* **What is expected**: Find and copy every line in the records that includes the string "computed".

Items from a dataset
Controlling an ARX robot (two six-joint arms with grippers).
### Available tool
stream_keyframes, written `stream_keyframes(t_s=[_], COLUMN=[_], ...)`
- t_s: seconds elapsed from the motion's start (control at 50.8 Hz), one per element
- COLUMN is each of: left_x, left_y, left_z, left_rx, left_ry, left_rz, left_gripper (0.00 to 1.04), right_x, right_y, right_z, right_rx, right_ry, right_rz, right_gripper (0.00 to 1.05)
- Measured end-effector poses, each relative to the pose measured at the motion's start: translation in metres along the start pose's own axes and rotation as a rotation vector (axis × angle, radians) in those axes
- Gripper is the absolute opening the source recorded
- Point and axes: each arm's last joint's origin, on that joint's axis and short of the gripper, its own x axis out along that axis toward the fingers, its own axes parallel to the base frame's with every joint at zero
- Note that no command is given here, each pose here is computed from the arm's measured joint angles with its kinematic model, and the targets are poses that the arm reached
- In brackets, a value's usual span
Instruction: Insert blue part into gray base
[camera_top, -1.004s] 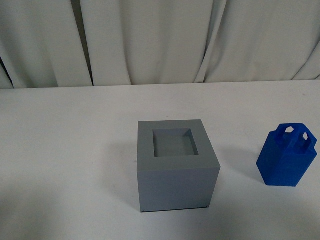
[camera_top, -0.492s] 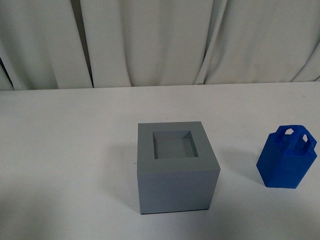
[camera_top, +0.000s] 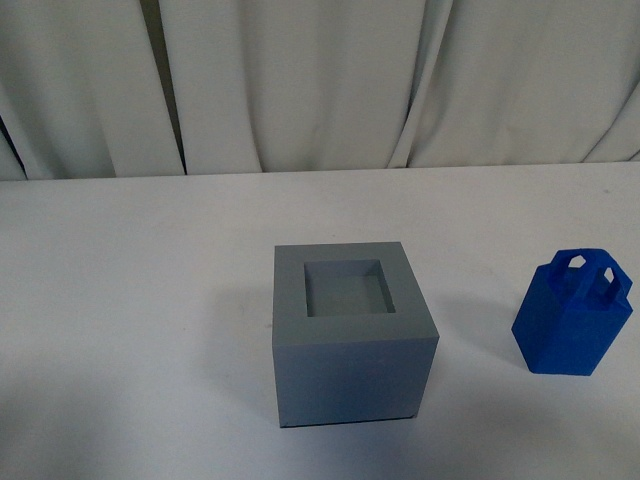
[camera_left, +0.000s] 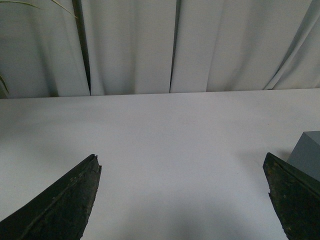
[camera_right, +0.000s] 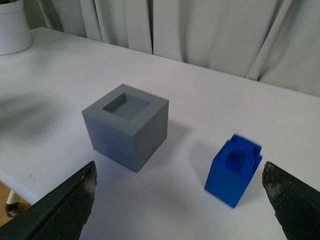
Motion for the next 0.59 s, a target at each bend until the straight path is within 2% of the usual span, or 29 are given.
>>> stream_keyframes(t_s=[0.256,0.413,0.59], left_x=[0.0,0.0,0.0], left_y=[0.0,0.0,0.0], left_z=[0.0,0.0,0.0], left_rx=[0.0,0.0,0.0], left_ry=[0.0,0.0,0.0], left_rz=[0.0,0.0,0.0], left_gripper=[0.99,0.99,0.99], right_x=[0.054,0.094,0.132], right_y=[-0.027,-0.049,-0.071], right_z=[0.057,0.09,0.095], right_rx=[-0.159,-0.32,-0.459], right_ry=[0.12,0.28,0.538], right_rz=[0.087,0.187,0.342], right_gripper=[0.97,0.97,0.97])
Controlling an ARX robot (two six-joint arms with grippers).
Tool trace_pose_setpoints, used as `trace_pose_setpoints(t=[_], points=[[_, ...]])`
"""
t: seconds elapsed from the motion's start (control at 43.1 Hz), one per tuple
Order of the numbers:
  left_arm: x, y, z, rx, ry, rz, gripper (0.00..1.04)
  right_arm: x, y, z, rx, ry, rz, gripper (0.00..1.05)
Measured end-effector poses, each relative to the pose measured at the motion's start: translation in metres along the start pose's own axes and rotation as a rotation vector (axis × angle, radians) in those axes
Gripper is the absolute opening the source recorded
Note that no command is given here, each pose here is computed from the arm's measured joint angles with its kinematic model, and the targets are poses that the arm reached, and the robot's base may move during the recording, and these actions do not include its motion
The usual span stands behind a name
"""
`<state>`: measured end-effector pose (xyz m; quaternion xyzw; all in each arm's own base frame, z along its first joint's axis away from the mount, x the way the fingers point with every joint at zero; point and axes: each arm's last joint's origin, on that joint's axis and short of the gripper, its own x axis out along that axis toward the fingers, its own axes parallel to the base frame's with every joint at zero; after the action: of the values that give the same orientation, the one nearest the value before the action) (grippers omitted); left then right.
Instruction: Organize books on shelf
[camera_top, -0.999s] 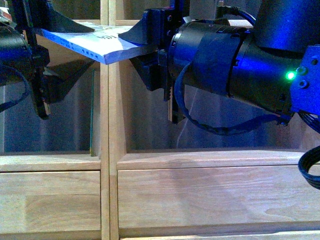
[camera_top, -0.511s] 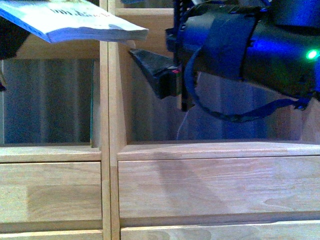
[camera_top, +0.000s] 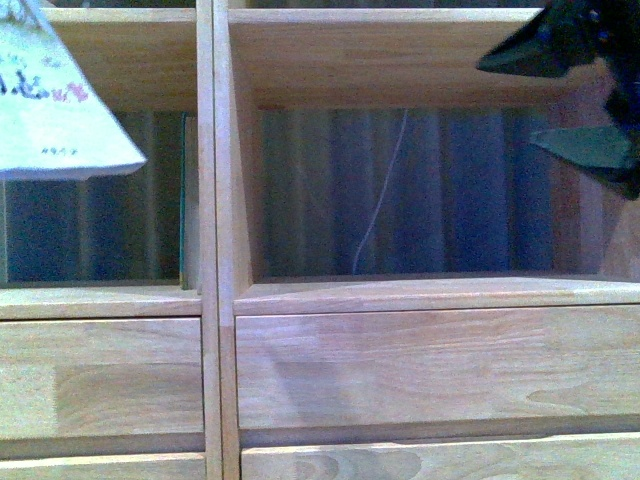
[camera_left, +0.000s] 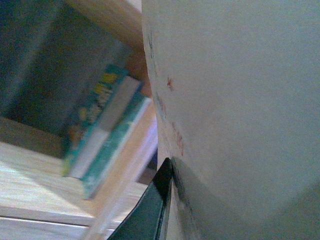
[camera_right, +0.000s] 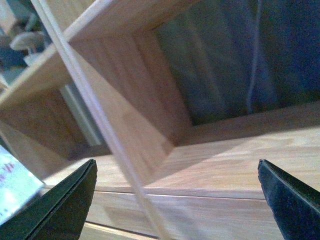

* **Task response**:
- Note that no command is given here, each pose here is computed from the arm's measured joint angles with its kinematic model, and the targets are poses that the arm reached
Note that no command is given here, each pose here is computed from the arm's measured joint angles with its kinematic model, and the targets are poses that the arm reached, and the robot's base may move during the recording, and these actions do not include its motion

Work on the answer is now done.